During this summer of trauma blockbusters, I keep thinking about Mads Mikkelsen’s 2020 dark comedy that wasn’t Another Round. Riders of Justice (streaming on Hulu). Mikkelsen plays Markus, a soldier who returns home to care for his daughter after his wife is killed in a train collision. When a survivor of the accident tells Markus he suspects that the collision was not an accident but a deliberate attack by a powerful crime syndicate, Markus goes on a rampage. But during his crusade, the movie offers doubt, not righteousness. What if Markus’s information is incorrect? If the collision was, as reported, an accident, and his wife was not a victim of gang violence? What if she was a casualty of chance? What if we can’t tie every individual choice and preference and decision in our life to a single experience? What if some things don’t mean anything? What if it all is truly just random?
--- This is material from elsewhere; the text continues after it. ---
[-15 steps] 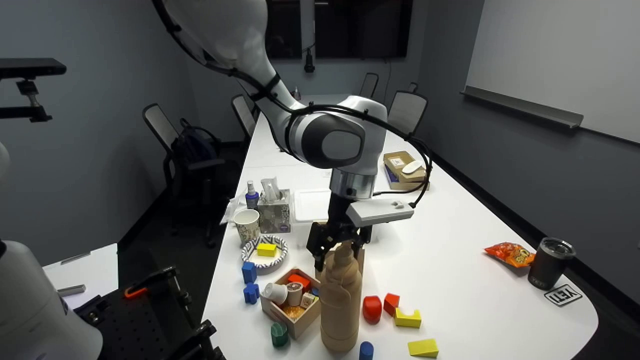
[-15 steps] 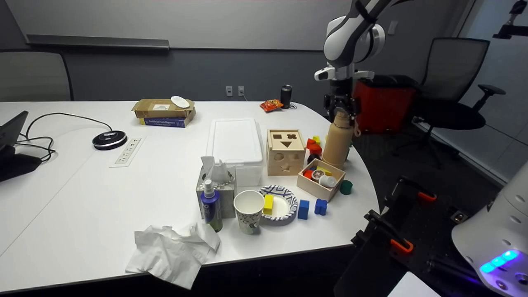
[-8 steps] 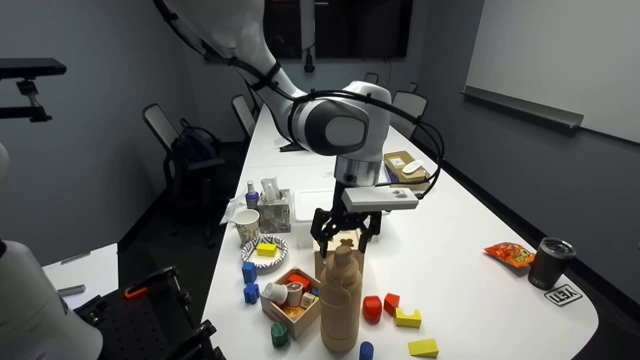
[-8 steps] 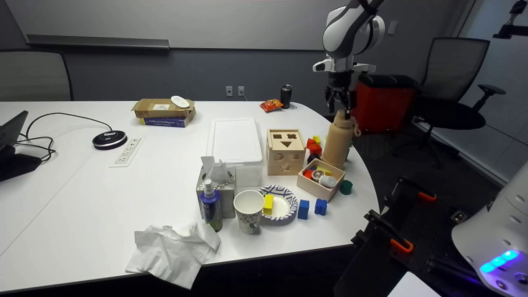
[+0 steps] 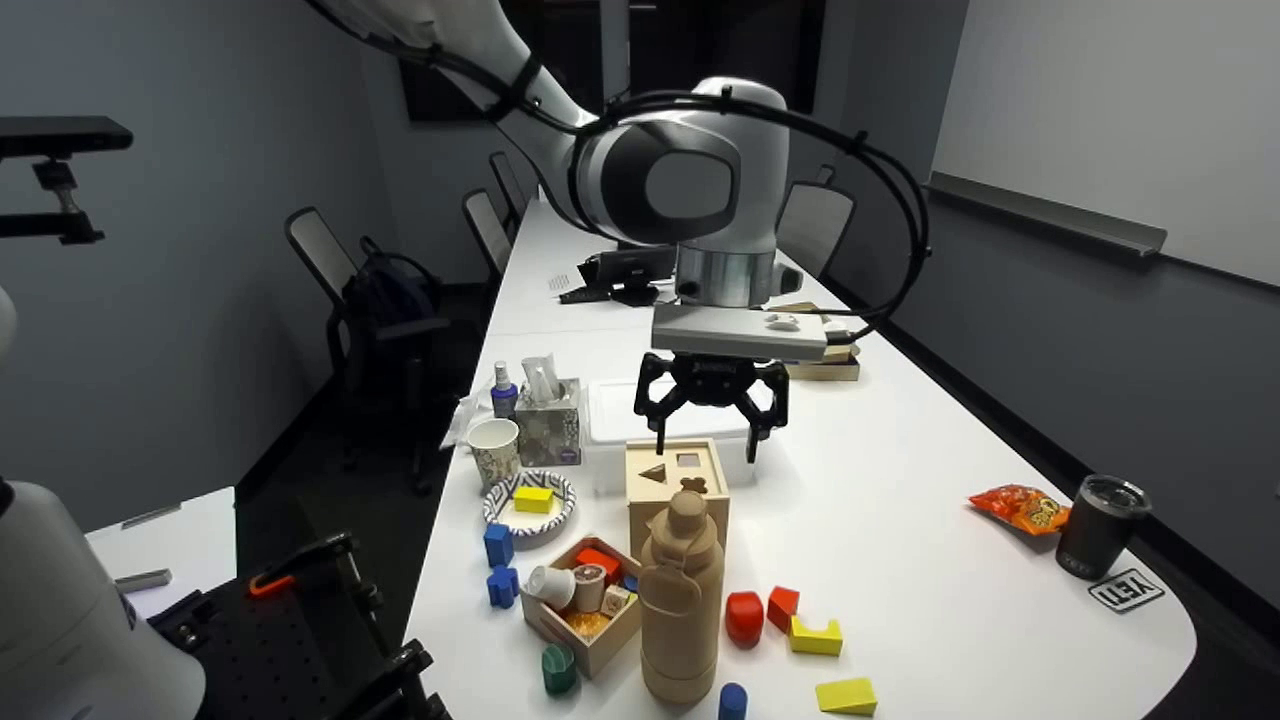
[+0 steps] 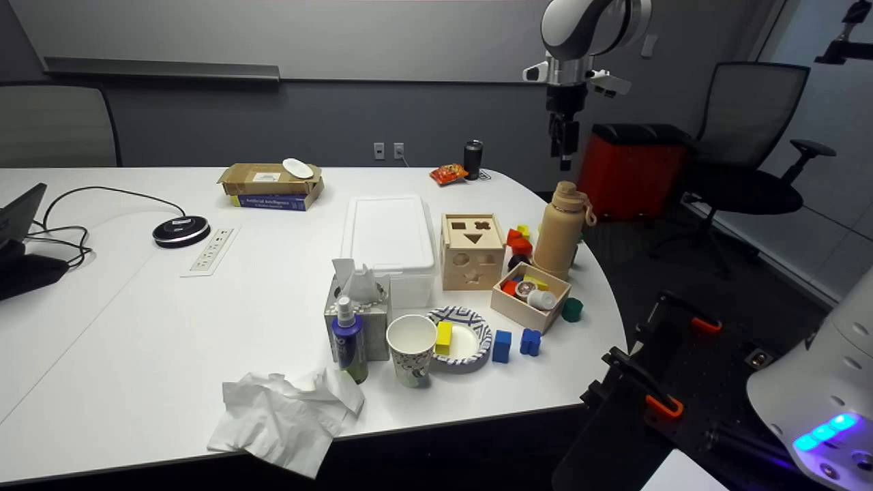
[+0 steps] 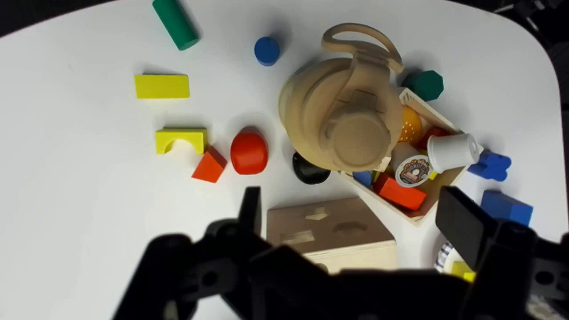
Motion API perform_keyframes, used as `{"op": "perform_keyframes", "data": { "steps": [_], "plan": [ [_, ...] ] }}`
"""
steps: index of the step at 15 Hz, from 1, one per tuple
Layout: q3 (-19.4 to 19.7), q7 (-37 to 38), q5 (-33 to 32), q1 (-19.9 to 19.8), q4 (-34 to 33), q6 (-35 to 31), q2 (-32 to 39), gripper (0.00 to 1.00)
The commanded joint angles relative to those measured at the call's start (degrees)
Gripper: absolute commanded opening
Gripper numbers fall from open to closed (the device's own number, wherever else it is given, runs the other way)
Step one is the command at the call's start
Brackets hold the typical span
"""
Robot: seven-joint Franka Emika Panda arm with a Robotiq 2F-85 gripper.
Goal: Twist the bottle on the table
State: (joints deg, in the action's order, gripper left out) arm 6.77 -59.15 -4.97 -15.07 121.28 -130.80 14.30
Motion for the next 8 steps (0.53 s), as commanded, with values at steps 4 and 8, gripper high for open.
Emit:
{"op": "perform_keyframes", "data": {
  "steps": [4,8],
  "plan": [
    [1.7,21.5,-0.3,1.7,-0.2,1.4,-1.9,1.00],
    [1.7,33.1,-0.9,1.8,-0.8,2.2,-1.3,1.00]
  ]
}}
A filmmaking landscape dominated by lore and franchise has made it uncomfortable to even gesture at experimenting with narrative uncertainty. Even movies that will never become major properties are averse to leaving anything on the table. Movie watchers are increasingly distracted, we’re told. We can’t be trusted with any piece of information that doesn’t have an immediately obvious connection to the A-plot.
But cinematic ephemera is what makes movies interesting (and is why I started this newsletter). It’s the tiny, inconsequential choices that make films compelling and give characters specificity. Would Reservoir Dogs (1992) be improved if Mr. Pink gave a monologue about how he doesn’t tip because a good tipper ran the psychiatric ward he escaped from? Would A Goofy Movie (1995) have more pathos if it was revealed that Max’s mom died in a car accident buying him a Powerline cassette?
Not every movie needs a fan wiki. Most things are better left unsaid. Sometimes a really good slice of pizza is just a really good slice of pizza.
Every movie is about something that happened before the film began now. It's a lazy way to add pathos to a character without working for it by creating decisions for them to make.
ZOMG this helps clarify one of the (many) things I hated about SPECTRE, the unneeded cramming of jilted brother being the reason behind all Bond's previous movie villains. Used to be that James Bond's job was dealing with random crazy people, now it, too, has to be about the trauma of his dead parents and such. Blergh.